Food for thought from the Wesleyan news http://wesleyanargus.com/2018/04/12/doj-probes-university/

A few of the comments to the WSJ article were amusing to me though I can’t seem to open that article again, e.g. “we had to collude to enforce the contract.”

@JHS Please read my post more carefully. Of course, the Justice Dept. has an initial issue or issues in mind when it opened the investigation, but when engaging in discovery/information requests often parties are surprised as to what the requested info. reveals & where the investigation is headed.

I read it carefully. It’s not just having “in mind” “concerns” or “initial issues” in this kind of situation. It would be a specific theory of a violation that could be established from the information likely to be produced. Of course, that information could be different than expected, and lead to more, or different theories of liability, or even fail to support the initial theory. I think they are likely way past the stage of “I wonder whether there’s something worth looking at here.”

You’re the one who seems to believe there is a viable such theory. I, frankly, don’t. This seems ludicrous to me.

“When I apply and am admitted to JHS’ Uni, I have a ‘contract’ with JHS-U (to enroll assuming finaid is close to the npc). (Of course, that assumes a 17-year-old can enter into a contract.). My contract is enforceable by JHS-U. Why is it “necessary” to share my supposedly confidential contract with doschicos-U, with whom I may never have heard of, much less applied?”

Each school is free to have ED or any other admissions policy it wants. The AT issues start to arise when a group of competitors all start adopting the same policies and prices. Often that happens without any explicit agreement (so-called “conscious parallelism”).

CP alone is usually legal. Collusive CP is illegal, but it is hard to detect and to prove. But an information exchange between competitors is a flashing red light to a regulator that there may be something fishy going on. So this was probably a pretty dumb thing for the schools to actually do. There’s a 90+% yield on ED offers, with many of those declined offers being due to finances or other non-cheater reasons (or at least claimed to be such). So the cure adopted is likely worse than the disease.

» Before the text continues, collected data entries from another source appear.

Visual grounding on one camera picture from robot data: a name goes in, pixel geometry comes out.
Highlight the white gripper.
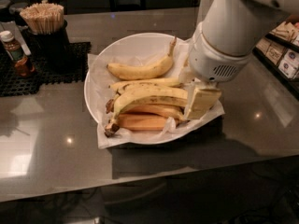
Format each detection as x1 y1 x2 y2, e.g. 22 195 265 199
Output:
178 22 249 120

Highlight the large front yellow banana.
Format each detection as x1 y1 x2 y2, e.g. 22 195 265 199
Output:
105 84 187 137

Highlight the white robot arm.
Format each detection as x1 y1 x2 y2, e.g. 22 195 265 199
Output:
179 0 299 120

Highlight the orange-yellow lower banana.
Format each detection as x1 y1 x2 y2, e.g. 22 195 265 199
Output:
127 105 185 121

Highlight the top curved yellow banana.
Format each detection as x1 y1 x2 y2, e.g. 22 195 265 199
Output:
107 37 177 80

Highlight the bottom orange banana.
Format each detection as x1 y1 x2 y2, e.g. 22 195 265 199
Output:
118 113 168 131

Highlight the black condiment rack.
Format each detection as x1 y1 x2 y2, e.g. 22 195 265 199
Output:
253 21 299 100

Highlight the white paper liner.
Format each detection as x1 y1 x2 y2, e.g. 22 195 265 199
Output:
86 35 226 149

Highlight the black rubber mat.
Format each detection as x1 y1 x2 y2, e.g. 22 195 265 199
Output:
0 42 92 97

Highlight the black cup holder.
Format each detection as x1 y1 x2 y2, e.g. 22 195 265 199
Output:
30 21 76 74

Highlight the bundle of wooden stirrers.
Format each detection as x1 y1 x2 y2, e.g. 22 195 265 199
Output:
20 2 64 35

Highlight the brown sauce bottle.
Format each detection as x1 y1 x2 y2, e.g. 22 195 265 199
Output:
0 31 36 77

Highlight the dark lidded jar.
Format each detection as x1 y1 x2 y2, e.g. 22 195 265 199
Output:
0 0 28 26

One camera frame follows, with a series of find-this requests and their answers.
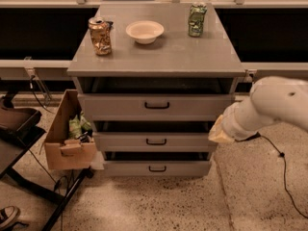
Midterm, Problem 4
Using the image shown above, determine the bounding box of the grey top drawer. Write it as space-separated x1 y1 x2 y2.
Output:
78 93 234 121

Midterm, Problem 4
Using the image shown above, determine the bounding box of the grey drawer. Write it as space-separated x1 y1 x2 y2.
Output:
78 93 234 121
93 132 217 152
103 161 211 177

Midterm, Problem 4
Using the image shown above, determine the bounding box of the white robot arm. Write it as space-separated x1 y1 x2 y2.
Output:
208 76 308 143

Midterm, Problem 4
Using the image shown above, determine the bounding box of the grey drawer cabinet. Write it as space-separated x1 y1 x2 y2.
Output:
67 3 244 163

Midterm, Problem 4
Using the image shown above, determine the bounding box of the grey middle drawer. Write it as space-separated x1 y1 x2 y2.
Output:
93 132 217 152

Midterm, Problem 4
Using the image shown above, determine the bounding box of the grey bottom drawer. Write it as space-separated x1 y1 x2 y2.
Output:
103 161 211 177

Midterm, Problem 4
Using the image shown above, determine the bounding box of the black power adapter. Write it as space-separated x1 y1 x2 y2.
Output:
236 132 261 142

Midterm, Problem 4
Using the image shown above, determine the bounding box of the crumpled green soda can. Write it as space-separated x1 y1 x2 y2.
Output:
188 3 207 38

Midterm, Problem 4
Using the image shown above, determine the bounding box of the white paper bowl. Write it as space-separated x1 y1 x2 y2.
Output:
126 20 165 44

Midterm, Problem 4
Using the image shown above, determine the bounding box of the green crumpled bag in box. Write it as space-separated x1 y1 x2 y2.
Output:
68 112 92 139

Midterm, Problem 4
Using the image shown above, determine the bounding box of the brown cardboard box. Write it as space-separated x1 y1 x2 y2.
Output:
44 90 97 169

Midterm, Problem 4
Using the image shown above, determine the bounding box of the crumpled gold soda can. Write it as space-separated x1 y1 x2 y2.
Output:
89 16 113 56

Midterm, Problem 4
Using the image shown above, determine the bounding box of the dark cart with tray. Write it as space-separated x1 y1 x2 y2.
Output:
0 90 94 231

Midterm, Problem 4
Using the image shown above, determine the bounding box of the sneaker shoe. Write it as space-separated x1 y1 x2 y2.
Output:
0 206 20 231

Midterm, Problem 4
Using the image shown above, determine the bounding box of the black floor cable right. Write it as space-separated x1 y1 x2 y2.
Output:
260 135 308 220

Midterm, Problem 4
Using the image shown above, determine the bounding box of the black middle drawer handle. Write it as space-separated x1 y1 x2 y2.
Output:
145 139 167 146

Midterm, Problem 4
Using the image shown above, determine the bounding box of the black drawer handle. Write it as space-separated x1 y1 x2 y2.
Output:
148 166 167 173
145 139 167 146
143 102 170 110

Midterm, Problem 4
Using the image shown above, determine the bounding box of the black bottom drawer handle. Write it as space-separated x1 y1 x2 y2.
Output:
148 166 167 173

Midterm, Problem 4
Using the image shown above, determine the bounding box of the black top drawer handle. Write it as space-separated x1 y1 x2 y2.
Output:
143 102 170 110

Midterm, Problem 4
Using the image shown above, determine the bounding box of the black cable left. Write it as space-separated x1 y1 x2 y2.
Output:
29 74 56 115

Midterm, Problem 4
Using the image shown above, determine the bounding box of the metal railing bracket left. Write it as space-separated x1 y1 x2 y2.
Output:
24 57 52 109

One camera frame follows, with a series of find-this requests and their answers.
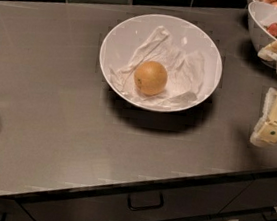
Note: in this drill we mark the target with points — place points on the orange fruit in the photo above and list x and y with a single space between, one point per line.
150 78

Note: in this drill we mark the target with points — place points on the white bowl with food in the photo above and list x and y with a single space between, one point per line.
260 16

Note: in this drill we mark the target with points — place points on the white ceramic bowl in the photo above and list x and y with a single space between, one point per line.
123 40

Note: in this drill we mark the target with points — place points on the white crumpled paper napkin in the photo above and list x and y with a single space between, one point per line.
185 72

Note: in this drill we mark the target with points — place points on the right drawer with handle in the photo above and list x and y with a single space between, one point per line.
261 193

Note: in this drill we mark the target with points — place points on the middle drawer with handle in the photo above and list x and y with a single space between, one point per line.
156 205

The problem, though, with the ED “contract” with JHS-U is that it really isn’t easily enforced by JHS-U by itself against an applicant that is determined to cheat.

I doubt that DOJ is interested in taking down the whole ED system, unless the data would show that the ED system as a whole (rather than just the info sharing piece) is collusive. I’d think that would be pretty tough to prove. Since you have a variety of admission plans (SCEA, ED, REA, unrestricted REA, RD, rolling) from various schools out there in the market competing with each other. And also various pricing schemes (need aid, merit aid, in-state tuition).

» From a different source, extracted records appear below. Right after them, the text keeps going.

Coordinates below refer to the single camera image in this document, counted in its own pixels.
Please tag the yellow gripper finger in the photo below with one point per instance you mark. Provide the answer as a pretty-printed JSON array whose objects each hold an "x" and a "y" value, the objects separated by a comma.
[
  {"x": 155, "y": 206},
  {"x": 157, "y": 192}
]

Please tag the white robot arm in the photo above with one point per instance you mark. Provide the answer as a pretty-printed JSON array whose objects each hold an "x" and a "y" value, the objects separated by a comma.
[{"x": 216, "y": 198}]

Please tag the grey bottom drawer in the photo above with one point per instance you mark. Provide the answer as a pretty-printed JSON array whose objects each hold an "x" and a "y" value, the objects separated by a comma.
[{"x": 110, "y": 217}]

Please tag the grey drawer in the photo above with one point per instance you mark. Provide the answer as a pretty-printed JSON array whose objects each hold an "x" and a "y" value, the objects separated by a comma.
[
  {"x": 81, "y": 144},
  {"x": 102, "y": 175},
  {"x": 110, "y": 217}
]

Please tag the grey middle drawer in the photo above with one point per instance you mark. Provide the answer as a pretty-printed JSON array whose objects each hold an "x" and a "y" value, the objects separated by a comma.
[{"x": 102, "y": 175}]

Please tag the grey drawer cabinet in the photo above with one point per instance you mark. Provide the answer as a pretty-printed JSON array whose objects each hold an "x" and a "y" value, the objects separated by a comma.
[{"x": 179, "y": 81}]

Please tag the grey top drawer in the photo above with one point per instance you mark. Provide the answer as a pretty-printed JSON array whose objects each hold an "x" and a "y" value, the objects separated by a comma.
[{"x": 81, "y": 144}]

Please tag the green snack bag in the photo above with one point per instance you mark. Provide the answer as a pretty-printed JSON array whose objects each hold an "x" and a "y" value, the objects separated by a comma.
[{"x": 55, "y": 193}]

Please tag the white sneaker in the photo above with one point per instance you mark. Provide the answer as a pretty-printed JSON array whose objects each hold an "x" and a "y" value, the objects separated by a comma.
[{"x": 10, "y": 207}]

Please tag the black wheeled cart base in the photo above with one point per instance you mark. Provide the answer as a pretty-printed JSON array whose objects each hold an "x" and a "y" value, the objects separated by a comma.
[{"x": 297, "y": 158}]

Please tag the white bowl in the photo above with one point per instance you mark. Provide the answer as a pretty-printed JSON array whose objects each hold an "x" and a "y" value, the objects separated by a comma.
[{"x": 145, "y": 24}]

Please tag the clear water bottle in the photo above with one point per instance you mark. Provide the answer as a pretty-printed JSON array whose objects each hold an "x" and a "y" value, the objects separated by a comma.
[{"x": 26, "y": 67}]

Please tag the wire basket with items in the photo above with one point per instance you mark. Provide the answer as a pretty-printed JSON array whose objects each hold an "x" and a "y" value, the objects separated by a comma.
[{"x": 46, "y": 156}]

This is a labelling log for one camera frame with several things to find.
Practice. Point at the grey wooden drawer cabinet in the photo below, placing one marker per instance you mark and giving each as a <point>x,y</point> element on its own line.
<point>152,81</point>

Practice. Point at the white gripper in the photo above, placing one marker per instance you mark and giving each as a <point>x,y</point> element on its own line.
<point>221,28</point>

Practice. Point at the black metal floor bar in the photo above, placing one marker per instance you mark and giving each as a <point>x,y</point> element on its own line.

But if ED cheating by applicants is really a thing, banning the info exchange could theoretically undermine the whole ED system. If savvy applicants (and their college coaches) know that Williams can’t rat you out to Amherst any more, then maybe those savvy applicants start to cheat more. Implausible I think, but possible.

ED reduces competition among colleges, even in the absence of information sharing. If these colleges are allowed to share certain information, it would further diminish competition. ED itself and how it’s practiced deserve to be looked into, IMO.